ATL: As the film came together, what were you most surprised to learn about the man? Was it like he was talking to you and telling you the story?
Cortés: I certainly heard his voice louder and clearer as we were making this film because we spent so much time with archival materials, and then I was always reading supplementary articles that other people had written. You cannot deny his voice. Whether it’s him as a storyteller or him as a musician, it gets into your soul, you know? And I love the story of Little Richard when he goes on the chitlin’ circuit and becomes Princess Lavonne.
ATL: What was it like for you to fly solo as a director?
Cortés: Obviously, all one’s experiences prepare them for this moment. Starting this during the pandemic, finishing a very intense film like All In: The Fight for Democracy, looking at the long struggle for voting rights, this story was a balm to engage with because of my joy of music, of beautifully human complicated characters, and also of making certain that this history and this recognition of these queer artists is not obliterated — that it is made a part of the record because they are a part of the record.
ATL: Many young artists today may not even have a clue who Little Richard was, or they only know him by name. They may even be influenced by him without knowing it because they’re influenced by artists who themselves were influenced by Little Richard. That’s the amazing part, to me. How sad and frustrating is it that even in the community, a lot of people don’t know who he is, what he was, or the trails he blazed for them? And how hopeful are you that people will see this film and maybe learn a thing or two about him?
Cortés: Our team has done an incredible job of exposing this film to a lot of young artists who respond that they are so grateful to know of the innovation and everything that came from Richard.
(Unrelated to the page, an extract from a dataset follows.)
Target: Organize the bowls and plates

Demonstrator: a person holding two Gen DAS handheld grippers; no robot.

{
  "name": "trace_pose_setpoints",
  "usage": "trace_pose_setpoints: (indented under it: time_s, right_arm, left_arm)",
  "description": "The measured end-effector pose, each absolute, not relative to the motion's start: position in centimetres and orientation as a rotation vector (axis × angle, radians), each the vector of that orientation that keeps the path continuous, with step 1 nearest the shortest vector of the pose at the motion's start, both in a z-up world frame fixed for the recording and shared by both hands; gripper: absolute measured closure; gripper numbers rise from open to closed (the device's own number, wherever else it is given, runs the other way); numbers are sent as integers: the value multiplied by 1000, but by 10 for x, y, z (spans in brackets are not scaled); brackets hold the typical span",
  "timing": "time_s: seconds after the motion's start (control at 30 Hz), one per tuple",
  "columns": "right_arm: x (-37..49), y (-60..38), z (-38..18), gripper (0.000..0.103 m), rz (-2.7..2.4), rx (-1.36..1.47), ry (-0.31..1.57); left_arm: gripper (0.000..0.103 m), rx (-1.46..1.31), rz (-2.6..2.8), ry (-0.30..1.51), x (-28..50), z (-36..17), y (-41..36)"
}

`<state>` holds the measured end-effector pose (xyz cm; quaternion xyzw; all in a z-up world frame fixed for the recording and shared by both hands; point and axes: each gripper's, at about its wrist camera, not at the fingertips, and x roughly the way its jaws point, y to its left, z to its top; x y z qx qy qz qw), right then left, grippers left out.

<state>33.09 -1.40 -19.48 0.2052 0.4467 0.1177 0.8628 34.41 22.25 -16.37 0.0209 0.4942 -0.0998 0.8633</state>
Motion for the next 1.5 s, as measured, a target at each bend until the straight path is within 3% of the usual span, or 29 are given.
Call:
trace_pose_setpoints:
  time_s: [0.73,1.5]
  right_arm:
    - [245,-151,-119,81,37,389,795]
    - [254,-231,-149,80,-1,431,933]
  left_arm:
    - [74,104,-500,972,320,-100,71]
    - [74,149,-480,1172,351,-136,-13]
It is a very intergenerational film because the themes that we’re looking at are ones that are contemporary. I love it when someone like Kendrick Lamar watches this film and appreciates it as much as someone like Chuck D or the incredible R&B artist Kem. I love when I get texts from these artists about how it really is very grounding for them, and they think it’s important that this history is told.
ATL: We’re about to run out of time. So, let’s quickly get updates on some of your upcoming projects, which include a development deal with the Museum of the City of New York, plus the films The Empire of Ebony, The Space Race, and Invisible Beauty.
Cortés: My production company, Cortés Filmworks, has a first-look [deal] with the Museum of the City of New York to develop so many of the incredible exhibitions that they’ve created into series or feature-length docs. They are all New York stories but about a broad range of themes. The Empire of Ebony started out as a feature doc, and I realized that the story was so big — of Johnson Publishing, the media empire that they built, and how they changed representation — that we were able to morph it from a feature into a three-part series, which will be on a streamer. And it will be announced soon who our partner is.
The Space Race, the story of African American astronauts from the early ’60s, when the first candidates arrived to the actual men who rode on the shuttle, that’s a film for National Geographic, and we will see it soon. Invisible Beauty is the story of Bethann Hardison, the model, the muse, and activist in fashion and for representation. I was a producer of that and we’ll be announcing our distribution deal soon. [I’m involved in] a lot of great films about these icons who are directly in conversation with what is happening now. The past is a prologue for this moment in time. That is a guiding principle in all of my work.
Little Richard: I Am Everything is now playing in theaters courtesy of Magnolia Pictures.